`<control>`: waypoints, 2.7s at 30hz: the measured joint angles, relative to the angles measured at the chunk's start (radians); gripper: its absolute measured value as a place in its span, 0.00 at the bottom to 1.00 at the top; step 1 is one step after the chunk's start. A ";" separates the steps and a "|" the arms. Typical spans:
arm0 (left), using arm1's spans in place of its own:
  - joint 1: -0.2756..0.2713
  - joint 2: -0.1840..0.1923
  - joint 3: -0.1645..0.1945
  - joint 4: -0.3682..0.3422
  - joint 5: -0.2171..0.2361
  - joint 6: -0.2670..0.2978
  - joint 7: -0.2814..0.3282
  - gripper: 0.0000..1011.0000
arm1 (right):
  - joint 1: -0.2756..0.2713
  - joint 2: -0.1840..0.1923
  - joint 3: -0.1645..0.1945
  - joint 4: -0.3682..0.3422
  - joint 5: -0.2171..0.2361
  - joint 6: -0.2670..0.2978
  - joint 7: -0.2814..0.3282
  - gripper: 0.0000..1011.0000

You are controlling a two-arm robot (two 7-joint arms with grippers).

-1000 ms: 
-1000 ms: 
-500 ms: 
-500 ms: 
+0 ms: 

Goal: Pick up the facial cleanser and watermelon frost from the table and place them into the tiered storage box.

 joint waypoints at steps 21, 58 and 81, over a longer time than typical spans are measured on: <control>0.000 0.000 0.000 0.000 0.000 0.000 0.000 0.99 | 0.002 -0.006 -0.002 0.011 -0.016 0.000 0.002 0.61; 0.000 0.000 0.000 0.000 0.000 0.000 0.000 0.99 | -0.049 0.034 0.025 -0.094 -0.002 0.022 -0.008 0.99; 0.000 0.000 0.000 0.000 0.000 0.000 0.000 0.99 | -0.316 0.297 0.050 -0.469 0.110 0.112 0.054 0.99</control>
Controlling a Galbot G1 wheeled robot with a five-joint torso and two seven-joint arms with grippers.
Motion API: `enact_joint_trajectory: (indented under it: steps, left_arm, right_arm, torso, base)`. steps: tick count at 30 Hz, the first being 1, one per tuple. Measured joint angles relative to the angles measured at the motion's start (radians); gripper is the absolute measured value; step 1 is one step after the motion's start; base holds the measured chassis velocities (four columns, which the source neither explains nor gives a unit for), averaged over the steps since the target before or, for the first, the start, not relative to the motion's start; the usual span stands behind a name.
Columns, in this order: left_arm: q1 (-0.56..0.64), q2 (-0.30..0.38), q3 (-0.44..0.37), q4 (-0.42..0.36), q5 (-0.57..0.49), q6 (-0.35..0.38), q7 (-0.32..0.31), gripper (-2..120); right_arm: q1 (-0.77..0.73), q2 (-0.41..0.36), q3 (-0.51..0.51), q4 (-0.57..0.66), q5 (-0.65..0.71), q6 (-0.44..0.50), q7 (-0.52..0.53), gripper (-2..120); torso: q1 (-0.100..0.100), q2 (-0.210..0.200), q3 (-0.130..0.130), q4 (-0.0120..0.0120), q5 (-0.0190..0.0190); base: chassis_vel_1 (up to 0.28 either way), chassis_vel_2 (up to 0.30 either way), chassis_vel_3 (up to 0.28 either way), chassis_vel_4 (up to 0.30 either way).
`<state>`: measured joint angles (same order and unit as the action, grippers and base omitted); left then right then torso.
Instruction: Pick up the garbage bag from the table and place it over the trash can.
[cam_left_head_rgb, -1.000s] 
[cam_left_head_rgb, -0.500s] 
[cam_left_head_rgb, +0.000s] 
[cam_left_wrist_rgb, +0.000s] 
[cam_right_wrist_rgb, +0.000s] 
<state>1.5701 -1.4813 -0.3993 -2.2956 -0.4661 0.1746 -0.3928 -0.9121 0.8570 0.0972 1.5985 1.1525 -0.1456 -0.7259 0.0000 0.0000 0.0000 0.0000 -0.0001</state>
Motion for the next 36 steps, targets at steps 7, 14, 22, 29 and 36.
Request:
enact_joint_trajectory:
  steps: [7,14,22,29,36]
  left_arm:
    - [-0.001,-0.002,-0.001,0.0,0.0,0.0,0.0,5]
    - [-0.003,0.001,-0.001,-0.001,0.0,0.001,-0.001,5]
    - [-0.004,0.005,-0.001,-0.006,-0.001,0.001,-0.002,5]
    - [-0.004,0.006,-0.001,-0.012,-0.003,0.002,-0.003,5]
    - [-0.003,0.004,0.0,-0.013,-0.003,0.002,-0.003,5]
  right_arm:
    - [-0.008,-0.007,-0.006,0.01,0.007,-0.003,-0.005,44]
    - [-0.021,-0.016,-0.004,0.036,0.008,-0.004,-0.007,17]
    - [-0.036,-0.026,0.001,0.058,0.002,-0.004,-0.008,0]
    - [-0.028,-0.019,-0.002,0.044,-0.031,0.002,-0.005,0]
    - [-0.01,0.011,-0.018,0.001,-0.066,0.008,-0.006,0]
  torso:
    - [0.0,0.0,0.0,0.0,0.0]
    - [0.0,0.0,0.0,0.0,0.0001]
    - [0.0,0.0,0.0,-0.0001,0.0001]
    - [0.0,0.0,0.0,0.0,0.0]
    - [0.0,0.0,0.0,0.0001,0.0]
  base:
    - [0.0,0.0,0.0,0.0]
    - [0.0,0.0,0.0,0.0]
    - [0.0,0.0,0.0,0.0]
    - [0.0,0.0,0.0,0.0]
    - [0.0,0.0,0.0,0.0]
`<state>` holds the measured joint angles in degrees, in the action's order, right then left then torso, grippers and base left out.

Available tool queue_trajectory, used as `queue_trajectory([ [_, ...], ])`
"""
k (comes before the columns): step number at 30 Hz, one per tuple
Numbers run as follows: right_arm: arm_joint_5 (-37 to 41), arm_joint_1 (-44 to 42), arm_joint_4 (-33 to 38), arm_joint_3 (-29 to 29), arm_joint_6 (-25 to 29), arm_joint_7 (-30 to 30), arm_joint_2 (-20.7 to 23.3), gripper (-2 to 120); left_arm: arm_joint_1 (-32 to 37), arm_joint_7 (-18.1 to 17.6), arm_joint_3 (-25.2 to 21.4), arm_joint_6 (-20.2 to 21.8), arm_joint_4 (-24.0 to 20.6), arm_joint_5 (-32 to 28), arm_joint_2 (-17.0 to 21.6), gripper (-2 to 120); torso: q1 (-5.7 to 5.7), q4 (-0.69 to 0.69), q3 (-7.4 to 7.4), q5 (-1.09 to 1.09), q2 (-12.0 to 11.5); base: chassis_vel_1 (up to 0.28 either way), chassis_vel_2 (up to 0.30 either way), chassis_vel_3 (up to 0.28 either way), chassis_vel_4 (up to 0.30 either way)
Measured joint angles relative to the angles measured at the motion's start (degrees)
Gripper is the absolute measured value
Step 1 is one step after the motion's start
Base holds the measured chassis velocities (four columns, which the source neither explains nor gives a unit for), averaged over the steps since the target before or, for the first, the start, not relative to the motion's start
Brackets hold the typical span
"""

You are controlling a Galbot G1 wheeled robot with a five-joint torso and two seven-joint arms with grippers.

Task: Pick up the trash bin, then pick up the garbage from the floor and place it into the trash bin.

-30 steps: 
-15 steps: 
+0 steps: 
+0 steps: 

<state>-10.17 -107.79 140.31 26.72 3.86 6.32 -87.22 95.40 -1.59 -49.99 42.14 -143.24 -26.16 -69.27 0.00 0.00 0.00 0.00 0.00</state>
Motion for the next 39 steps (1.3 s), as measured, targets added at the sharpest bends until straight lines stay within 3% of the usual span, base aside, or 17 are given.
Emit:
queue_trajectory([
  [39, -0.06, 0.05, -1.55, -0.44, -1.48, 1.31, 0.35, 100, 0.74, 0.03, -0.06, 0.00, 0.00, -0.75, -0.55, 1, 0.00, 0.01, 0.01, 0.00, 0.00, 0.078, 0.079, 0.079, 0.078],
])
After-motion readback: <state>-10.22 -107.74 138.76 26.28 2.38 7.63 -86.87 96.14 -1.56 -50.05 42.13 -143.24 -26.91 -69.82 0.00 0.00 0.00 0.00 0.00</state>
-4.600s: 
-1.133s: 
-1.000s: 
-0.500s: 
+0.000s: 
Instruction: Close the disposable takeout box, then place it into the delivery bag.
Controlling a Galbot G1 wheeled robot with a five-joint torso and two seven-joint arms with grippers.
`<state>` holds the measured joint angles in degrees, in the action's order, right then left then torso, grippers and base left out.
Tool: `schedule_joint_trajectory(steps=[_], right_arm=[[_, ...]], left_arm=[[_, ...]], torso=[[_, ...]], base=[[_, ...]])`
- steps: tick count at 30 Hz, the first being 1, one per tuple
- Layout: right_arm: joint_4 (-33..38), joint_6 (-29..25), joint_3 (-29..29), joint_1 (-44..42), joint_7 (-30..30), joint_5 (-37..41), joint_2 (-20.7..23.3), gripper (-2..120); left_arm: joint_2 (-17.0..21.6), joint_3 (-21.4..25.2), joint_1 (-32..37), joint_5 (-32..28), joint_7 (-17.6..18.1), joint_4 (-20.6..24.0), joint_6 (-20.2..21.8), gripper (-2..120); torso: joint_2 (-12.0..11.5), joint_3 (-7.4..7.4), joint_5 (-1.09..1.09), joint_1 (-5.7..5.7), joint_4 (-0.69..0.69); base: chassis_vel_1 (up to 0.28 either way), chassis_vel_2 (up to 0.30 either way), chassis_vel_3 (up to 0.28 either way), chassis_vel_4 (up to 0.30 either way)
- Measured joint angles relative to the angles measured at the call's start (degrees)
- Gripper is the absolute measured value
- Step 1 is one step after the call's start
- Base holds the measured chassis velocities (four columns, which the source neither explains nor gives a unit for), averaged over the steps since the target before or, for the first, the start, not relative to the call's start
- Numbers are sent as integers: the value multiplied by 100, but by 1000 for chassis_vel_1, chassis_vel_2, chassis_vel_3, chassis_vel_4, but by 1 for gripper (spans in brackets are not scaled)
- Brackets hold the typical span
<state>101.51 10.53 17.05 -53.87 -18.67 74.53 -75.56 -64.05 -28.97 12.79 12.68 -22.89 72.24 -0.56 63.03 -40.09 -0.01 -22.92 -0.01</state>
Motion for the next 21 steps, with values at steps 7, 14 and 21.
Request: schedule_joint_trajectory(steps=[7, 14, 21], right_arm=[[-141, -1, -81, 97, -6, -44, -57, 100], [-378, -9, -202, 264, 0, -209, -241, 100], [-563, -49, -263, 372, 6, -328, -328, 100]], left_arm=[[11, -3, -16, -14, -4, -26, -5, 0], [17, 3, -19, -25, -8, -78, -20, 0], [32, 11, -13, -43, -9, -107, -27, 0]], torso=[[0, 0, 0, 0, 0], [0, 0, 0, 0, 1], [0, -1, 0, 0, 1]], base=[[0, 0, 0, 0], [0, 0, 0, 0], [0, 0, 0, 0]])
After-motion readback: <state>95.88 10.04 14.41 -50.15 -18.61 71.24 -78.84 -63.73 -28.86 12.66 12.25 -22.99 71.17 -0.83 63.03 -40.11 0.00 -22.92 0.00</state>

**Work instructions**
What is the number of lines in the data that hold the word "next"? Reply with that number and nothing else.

**Exercise result**
3